Pour Alain Milon, « il convient de progresser vers la régionalisation de notre système de santé ». Il évoque « la piste d’un objectif régional des dépenses d’assurance maladie (ORDAM) ». « Elle est complexe » reconnaît le sénateur, « car elle peut conduire à un renforcement des inégalités territoriales en fonction de la construction de cet ORDAM, et elle soulève la question de la régulation de la dépense pouvant conduire à des tarifs ou des rémunérations différentes selon les régions ». Une partie des crédits de l’ONDAM pourrait au moins être « régionalisée ».
Plus de « liberté », avec la « transformation volontaire des hôpitaux publics en établissement de santé privé d’intérêt collectif »

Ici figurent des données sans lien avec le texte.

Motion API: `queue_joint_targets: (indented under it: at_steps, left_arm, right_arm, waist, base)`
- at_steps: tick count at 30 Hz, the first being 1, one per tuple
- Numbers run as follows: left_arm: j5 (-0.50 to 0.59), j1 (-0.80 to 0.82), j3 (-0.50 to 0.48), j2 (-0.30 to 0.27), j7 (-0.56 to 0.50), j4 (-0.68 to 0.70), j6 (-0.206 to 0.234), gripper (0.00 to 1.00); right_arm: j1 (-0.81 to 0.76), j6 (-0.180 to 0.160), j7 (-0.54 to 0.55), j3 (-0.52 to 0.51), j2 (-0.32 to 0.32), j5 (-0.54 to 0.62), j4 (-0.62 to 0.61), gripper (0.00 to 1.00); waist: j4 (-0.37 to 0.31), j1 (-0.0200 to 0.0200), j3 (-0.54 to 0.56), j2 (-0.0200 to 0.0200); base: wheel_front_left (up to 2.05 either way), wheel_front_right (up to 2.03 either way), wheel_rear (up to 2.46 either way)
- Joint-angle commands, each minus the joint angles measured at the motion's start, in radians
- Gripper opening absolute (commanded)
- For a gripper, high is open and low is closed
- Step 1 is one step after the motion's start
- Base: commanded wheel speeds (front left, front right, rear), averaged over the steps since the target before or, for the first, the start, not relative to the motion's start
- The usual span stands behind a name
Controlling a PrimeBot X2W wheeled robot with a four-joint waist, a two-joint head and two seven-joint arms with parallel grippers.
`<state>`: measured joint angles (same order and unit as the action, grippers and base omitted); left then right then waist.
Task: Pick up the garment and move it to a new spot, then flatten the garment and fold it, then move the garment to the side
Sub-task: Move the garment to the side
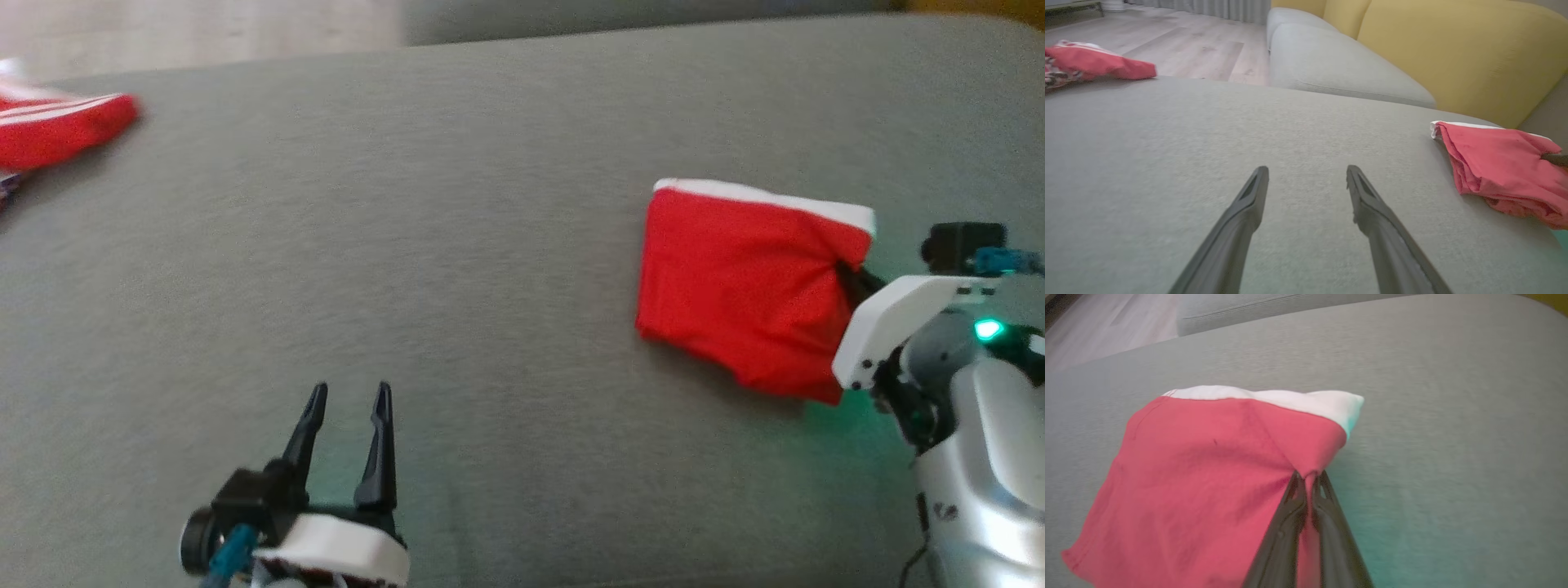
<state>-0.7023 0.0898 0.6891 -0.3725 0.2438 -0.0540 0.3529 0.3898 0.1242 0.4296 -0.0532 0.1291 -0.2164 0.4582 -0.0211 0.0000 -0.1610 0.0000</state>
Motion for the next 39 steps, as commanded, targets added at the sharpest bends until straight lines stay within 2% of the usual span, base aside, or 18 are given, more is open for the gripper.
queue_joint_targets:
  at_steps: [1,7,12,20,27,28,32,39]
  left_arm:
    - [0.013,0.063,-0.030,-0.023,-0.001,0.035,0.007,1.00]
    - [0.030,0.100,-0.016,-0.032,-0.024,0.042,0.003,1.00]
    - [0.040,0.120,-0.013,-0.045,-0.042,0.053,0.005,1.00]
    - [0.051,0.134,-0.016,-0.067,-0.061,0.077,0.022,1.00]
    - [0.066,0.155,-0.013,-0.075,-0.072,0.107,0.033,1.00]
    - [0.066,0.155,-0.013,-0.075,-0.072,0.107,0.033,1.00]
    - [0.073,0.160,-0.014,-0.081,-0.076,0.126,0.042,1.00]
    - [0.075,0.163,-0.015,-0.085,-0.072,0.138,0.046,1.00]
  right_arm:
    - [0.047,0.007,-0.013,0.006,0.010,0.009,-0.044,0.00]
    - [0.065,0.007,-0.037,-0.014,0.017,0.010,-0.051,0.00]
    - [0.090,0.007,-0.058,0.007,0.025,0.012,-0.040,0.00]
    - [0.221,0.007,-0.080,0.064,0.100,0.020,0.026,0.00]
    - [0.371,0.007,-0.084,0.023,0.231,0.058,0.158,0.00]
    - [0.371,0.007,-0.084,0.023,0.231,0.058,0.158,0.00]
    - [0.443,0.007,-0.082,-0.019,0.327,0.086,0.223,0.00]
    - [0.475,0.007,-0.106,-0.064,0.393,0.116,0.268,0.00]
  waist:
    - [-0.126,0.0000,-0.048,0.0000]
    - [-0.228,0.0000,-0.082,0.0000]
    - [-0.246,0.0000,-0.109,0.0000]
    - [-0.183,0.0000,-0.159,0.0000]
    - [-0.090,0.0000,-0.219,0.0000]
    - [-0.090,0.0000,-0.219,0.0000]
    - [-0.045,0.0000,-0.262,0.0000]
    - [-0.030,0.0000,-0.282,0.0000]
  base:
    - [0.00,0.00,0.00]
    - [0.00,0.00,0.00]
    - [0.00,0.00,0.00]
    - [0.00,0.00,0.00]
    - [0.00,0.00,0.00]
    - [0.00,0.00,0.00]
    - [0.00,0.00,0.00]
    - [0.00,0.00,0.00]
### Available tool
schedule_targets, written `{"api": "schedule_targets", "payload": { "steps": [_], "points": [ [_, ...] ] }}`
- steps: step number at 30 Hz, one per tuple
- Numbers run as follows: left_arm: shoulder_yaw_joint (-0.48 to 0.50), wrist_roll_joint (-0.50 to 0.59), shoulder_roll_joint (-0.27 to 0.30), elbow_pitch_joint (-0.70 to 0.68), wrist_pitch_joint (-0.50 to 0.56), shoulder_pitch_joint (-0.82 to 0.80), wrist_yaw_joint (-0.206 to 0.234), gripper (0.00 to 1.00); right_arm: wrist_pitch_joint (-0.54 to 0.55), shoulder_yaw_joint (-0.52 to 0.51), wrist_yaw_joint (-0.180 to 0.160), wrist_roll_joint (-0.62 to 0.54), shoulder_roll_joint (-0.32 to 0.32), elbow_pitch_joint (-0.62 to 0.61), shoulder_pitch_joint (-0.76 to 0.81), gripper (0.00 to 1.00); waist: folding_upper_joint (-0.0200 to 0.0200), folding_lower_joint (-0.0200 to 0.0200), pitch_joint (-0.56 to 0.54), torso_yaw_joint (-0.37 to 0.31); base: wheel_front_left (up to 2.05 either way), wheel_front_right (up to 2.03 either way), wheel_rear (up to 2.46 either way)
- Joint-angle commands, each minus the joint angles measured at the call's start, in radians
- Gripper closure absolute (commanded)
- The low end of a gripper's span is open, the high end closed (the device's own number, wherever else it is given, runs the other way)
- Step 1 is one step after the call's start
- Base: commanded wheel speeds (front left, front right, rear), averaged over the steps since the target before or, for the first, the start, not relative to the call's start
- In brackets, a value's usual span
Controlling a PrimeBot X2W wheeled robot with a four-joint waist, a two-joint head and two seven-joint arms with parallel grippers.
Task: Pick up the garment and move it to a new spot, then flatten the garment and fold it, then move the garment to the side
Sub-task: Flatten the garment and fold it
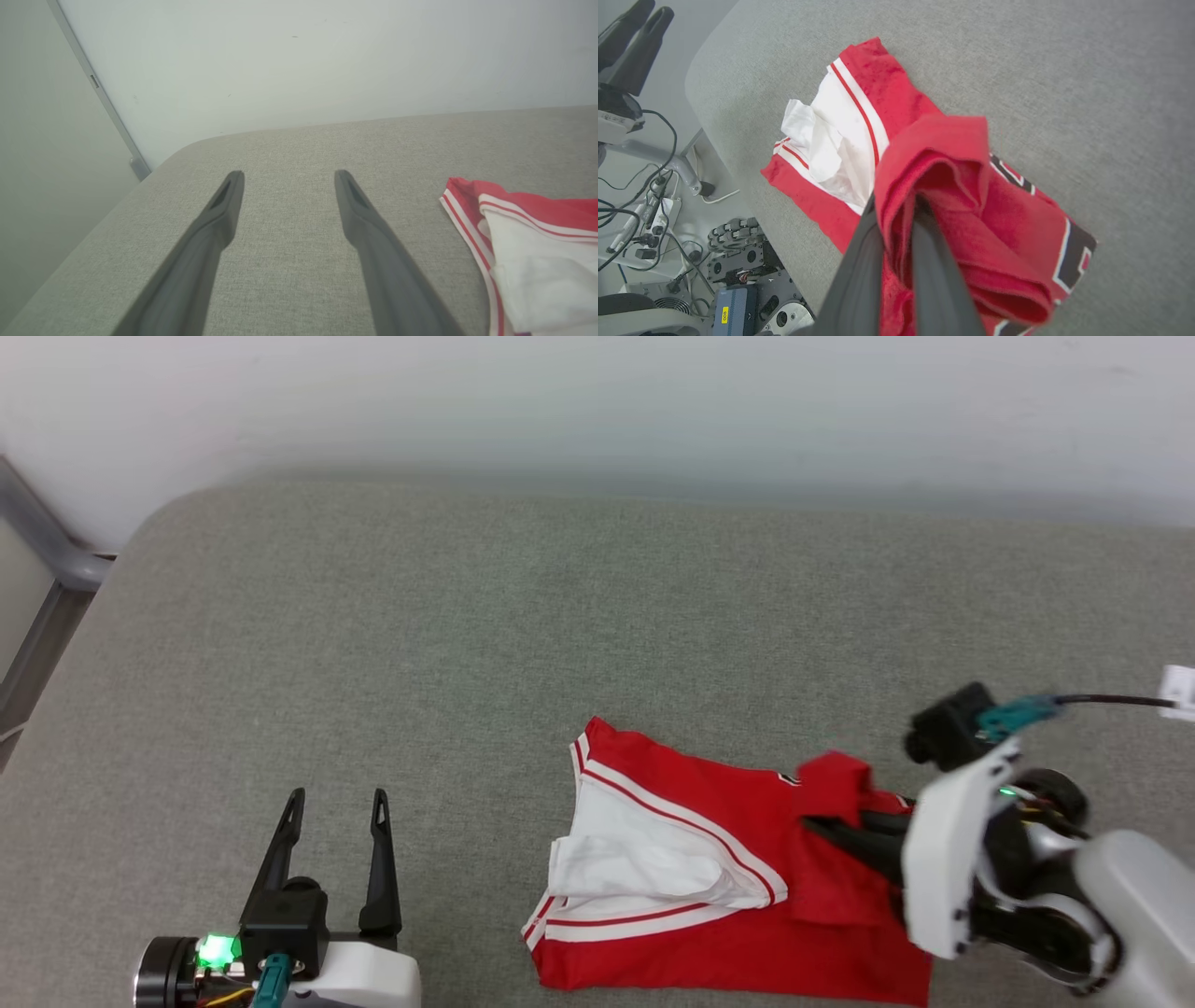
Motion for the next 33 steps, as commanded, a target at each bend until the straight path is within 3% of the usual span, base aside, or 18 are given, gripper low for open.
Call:
{"api": "schedule_targets", "payload": {
  "steps": [1, 15, 22, 26, 27, 28, 29, 33],
  "points": [
    [0.003, 0.008, -0.007, 0.001, -0.005, -0.014, -0.004, 0.00, 0.011, 0.035, -0.001, -0.024, 0.036, 0.016, -0.044, 1.00, 0.0000, 0.0000, 0.012, 0.009, 0.00, 0.00, 0.00],
    [0.001, 0.017, -0.026, 0.004, -0.005, -0.057, -0.016, 0.00, -0.026, 0.277, -0.001, -0.136, 0.299, 0.322, -0.318, 1.00, 0.0000, 0.0000, 0.074, 0.041, 0.00, 0.00, 0.00],
    [0.000, 0.019, -0.036, 0.010, -0.005, -0.070, -0.015, 0.00, -0.053, 0.362, -0.001, -0.149, 0.342, 0.520, -0.350, 1.00, 0.0000, 0.0000, 0.093, 0.043, 0.00, 0.00, 0.00],
    [0.008, 0.018, -0.036, 0.015, -0.005, -0.068, -0.011, 0.00, -0.107, 0.389, -0.001, -0.132, 0.351, 0.567, -0.350, 1.00, 0.0000, 0.0000, 0.086, 0.030, 0.00, 0.00, 0.00],
    [0.009, 0.016, -0.037, 0.017, -0.005, -0.064, -0.013, 0.00, -0.129, 0.390, -0.001, -0.127, 0.350, 0.566, -0.353, 0.72, 0.0000, 0.0000, 0.080, 0.026, 0.00, 0.00, 0.00],
    [0.009, 0.016, -0.036, 0.018, -0.005, -0.060, -0.016, 0.00, -0.151, 0.392, -0.001, -0.122, 0.348, 0.561, -0.356, 0.21, 0.0000, 0.0000, 0.074, 0.022, 0.00, 0.00, 0.00],
    [0.010, 0.016, -0.036, 0.021, -0.005, -0.056, -0.016, 0.00, -0.178, 0.395, -0.001, -0.123, 0.341, 0.552, -0.361, 0.00, 0.0000, 0.0000, 0.066, 0.018, 0.00, 0.00, 0.00],
    [0.015, 0.017, -0.033, 0.023, -0.005, -0.036, -0.017, 0.00, -0.271, 0.398, -0.001, -0.122, 0.296, 0.484, -0.352, 0.00, 0.0000, 0.0000, 0.029, 0.000, 0.00, 0.00, 0.00]
  ]
}}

Alain Milon part du constat que la crise de l’hôpital vient d’une crise financière, notamment causée par « le cercle vicieux de la tarification à l’activité et la baisse des tarifs », une crise structurelle et organisationnelle, liée selon le sénateur à la « mise en place des 35 heures » et la part importante (33%, contre 25% en Allemagne) du personnel non-soignant, et enfin les rigidités statutaires. « S’y ajoute une crise de management » ainsi qu’« une crise de perte de sens car, dans ce contexte, les personnels hospitaliers ont le sentiment que l’hôpital ne répond plus à une vision médicale mais à une vision managériale, économique et budgétaire ». Alain Milon ajoute :
La qualité des soins ne serait plus la priorité mais aurait été remplacée par une course au volume de soins réalisés. Le nombre de lits et de personnels soignants serait devenu une simple variable d’ajustement de la dépense.

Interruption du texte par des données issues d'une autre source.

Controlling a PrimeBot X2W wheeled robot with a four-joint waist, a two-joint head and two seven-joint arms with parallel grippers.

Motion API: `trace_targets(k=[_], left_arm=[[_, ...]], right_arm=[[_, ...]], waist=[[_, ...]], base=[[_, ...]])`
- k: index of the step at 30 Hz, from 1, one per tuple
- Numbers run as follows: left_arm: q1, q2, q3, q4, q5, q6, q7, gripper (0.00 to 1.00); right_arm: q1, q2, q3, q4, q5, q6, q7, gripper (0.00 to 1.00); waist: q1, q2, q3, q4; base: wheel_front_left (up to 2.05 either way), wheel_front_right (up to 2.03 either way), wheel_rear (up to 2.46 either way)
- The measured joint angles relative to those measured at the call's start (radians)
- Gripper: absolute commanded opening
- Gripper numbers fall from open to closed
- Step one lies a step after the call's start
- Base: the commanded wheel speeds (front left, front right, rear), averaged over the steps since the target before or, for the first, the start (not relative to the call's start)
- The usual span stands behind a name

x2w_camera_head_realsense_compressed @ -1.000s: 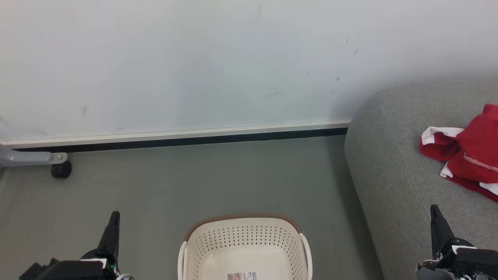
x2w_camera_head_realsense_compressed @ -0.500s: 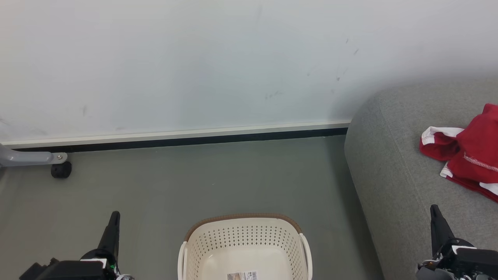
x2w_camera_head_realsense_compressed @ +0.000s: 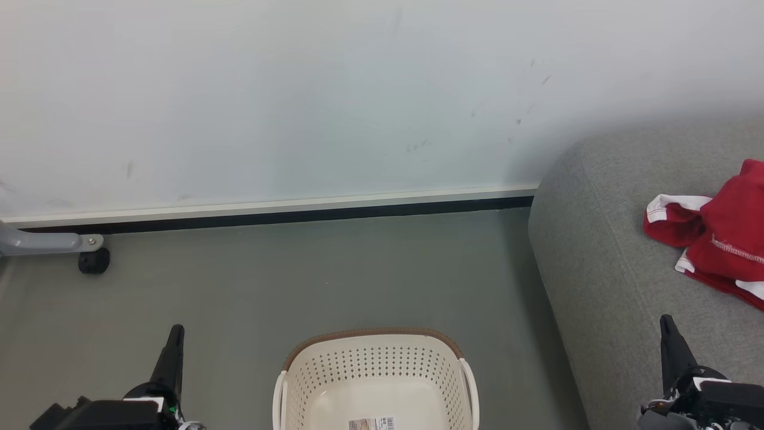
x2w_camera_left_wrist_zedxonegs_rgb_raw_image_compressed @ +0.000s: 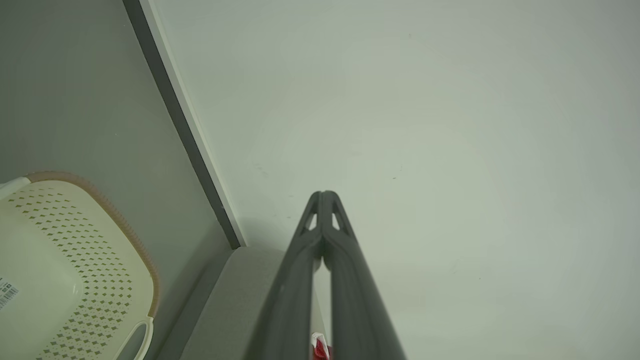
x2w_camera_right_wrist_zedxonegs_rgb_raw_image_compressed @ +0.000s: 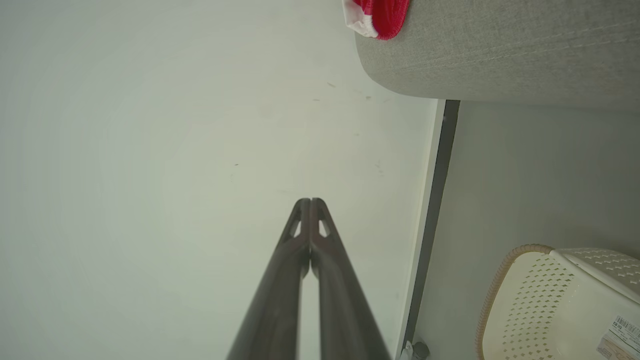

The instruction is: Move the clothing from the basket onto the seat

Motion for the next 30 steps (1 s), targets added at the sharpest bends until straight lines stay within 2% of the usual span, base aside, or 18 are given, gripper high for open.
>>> trace_targets(k=[30], left_arm=[[0.000,0.000,0.000,0.001,0.000,0.000,0.000,0.00]], right_arm=[[0.000,0.000,0.000,0.000,0.000,0.000,0.000,0.00]], waist=[[0.0000,0.0000,0.000,0.000]], base=[[0.00,0.00,0.00]])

« Face à cette situation, il faut donner une liberté de gestion et faire confiance à l’esprit de responsabilité » propose le président de la commission des affaires sociales, qui met sur la table une idée qui fera sûrement polémique : « Une telle évolution pourrait passer par une transformation volontaire des hôpitaux publics en établissement de santé privé d’intérêt collectif ». Pour les personnels, il imagine une « liberté individuelle de choix sur le maintien du statut, plutôt que sur le passage à une convention collective ».
« Parallèlement », il souhaite « faciliter les passerelles entre métiers, d’aide-soignante à infirmier ou d’infirmière à médecin » écrit le sénateur. « Il conviendrait, également, de faire à nouveau du service (…) la base de l’organisation et de la gestion de l’hôpital, en dotant les chefs de service de moyens délégués, assortis de formules d’intéressement collectif et individuel ». « Il est donc nécessaire de remettre les services et leurs équipes soignantes au cœur de l’hôpital, en concevant des services à taille humaine, avec une logique médicale, où la notion d’équipe aura un véritable sens » insiste l’élu.
Réforme de l’organisation des urgences
Dernier point de la note : pour répondre à la crise des urgences, Alain Milon renvoie au rapport fait par sa commission en 2017. Un travail réalisé par Laurence Cohen (PCF), Catherine Génisson (PS) et René-Paul Savary (LR) qui « proposait des mesures concrètes à mettre en œuvre à court terme ».
Les sénateurs proposaient notamment « une évolution de la tarification afin d’inciter les services à se recentrer sur la prise en charge des situations les plus graves », « une meilleure prise en compte des conditions de travail des équipes » ou encore une « amélioration de la coordination entre la médecine d’urgence hospitalière et la prise en charge des soins non programmés en ville ».